Да, Рюха, Андрюха, Андрей Чумаков был хорошим человеком. Это, правда, не мешало ему сейчас отлынивать от чистки картошки и делать вид, что Жекиного занятия он не замечает. Ничего, Жеке было не трудно начистить и на двоих.

На кухне, глядя в запотевшее чёрное окно с белой полоской снега понизу, Жека усмехался, думая о

том, как через годы все начинают хвалиться своей былой бедностью, в том числе те, от кого подобного совсем не ждёшь. Однажды Жека слышал жалобы на нищее детство от девушки, чей отец был моряком дальнего плавания и не вылезал из заграничных рейсов. Да что там, иногда такое проскакивало даже у Рюхи, который все студенческие годы носил только самые качественные шмотки и не курил ничего дешевле «Честерфилда».

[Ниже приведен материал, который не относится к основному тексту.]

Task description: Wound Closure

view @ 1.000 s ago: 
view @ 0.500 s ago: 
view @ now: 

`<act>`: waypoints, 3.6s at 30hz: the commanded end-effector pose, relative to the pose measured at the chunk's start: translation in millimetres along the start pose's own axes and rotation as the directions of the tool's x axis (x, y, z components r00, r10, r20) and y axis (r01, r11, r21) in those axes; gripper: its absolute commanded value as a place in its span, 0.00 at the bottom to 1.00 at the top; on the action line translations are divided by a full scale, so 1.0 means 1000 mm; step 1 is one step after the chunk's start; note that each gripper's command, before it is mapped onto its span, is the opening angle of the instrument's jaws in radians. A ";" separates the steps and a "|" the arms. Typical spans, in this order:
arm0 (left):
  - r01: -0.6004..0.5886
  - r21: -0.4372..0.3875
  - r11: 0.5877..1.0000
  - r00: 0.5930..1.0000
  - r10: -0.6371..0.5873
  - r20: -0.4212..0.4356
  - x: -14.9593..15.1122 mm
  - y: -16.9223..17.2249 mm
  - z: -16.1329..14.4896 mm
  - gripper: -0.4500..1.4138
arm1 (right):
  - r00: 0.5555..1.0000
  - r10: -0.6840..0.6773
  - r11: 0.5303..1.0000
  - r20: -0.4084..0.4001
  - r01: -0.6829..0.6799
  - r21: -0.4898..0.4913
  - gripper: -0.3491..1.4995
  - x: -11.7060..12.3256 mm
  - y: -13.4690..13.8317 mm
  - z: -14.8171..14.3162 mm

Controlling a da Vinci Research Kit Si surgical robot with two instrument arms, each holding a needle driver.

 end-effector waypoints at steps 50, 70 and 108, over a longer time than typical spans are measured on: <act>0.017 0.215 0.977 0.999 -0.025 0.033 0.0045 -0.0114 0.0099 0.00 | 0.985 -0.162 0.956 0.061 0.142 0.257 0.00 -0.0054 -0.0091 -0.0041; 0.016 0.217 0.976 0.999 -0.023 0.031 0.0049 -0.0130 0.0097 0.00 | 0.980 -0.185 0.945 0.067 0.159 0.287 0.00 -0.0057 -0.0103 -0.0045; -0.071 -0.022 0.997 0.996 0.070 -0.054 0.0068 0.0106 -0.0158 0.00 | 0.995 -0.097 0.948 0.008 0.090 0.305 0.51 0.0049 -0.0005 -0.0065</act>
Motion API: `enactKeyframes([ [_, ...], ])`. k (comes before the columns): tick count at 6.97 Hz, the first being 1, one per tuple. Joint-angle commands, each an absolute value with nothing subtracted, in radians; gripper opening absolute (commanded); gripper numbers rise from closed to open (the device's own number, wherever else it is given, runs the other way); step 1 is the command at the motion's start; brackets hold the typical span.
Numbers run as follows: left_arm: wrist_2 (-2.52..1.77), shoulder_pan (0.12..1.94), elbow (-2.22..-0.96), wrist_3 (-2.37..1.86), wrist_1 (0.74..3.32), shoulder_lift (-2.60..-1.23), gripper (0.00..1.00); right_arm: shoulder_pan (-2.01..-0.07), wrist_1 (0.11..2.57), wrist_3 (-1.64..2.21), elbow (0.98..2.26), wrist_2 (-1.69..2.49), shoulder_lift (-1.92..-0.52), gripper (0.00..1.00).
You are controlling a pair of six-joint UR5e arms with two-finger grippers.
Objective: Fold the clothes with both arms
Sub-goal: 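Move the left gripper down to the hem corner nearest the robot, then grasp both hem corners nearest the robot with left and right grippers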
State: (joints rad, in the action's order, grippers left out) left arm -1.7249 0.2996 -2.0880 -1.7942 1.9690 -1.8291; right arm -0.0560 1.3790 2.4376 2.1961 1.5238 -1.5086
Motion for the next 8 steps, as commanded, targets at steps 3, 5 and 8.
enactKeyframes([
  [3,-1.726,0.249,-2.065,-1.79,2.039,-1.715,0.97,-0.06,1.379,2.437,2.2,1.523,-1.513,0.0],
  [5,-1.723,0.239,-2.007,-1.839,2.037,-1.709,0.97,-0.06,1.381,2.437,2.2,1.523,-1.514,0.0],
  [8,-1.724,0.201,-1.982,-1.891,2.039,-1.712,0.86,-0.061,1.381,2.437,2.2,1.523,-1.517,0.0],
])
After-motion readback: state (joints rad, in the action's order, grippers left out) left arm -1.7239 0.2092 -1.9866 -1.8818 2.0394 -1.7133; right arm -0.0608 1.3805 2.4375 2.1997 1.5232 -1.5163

Когда сковорода с румяным и пахучим содержимым обосновалась на специальной подставке на столе, Рюха в ответ на Жекин приглашающий жест стал мямлить про «что-то не хочется» и отсутствие аппетита. Жека задумался, как же ему сформулировать своё приглашение в стиле того времени, но разум, видимо, уже адаптировался под местные условия, и Жекин рот сам собой рявкнул:

— Слышь, алкаш, давай иди и не выёживайся!

Слова оказались правильными, и Рюха, ухмыляясь, полез с кровати.

В холодильнике отыскалось ещё и сало, и Жека узнал его, можно сказать, в лицо — это было то самое, из дому, завёрнутое в бумагу-миллиметровку, которой отец, чтобы принести с работы хоть что-то, натаскал целые рулоны. Рюха принялся резать неподатливый кусок, а Жека, взглянув на пустой пакет, что остался от батона, пошёл побираться к соседям.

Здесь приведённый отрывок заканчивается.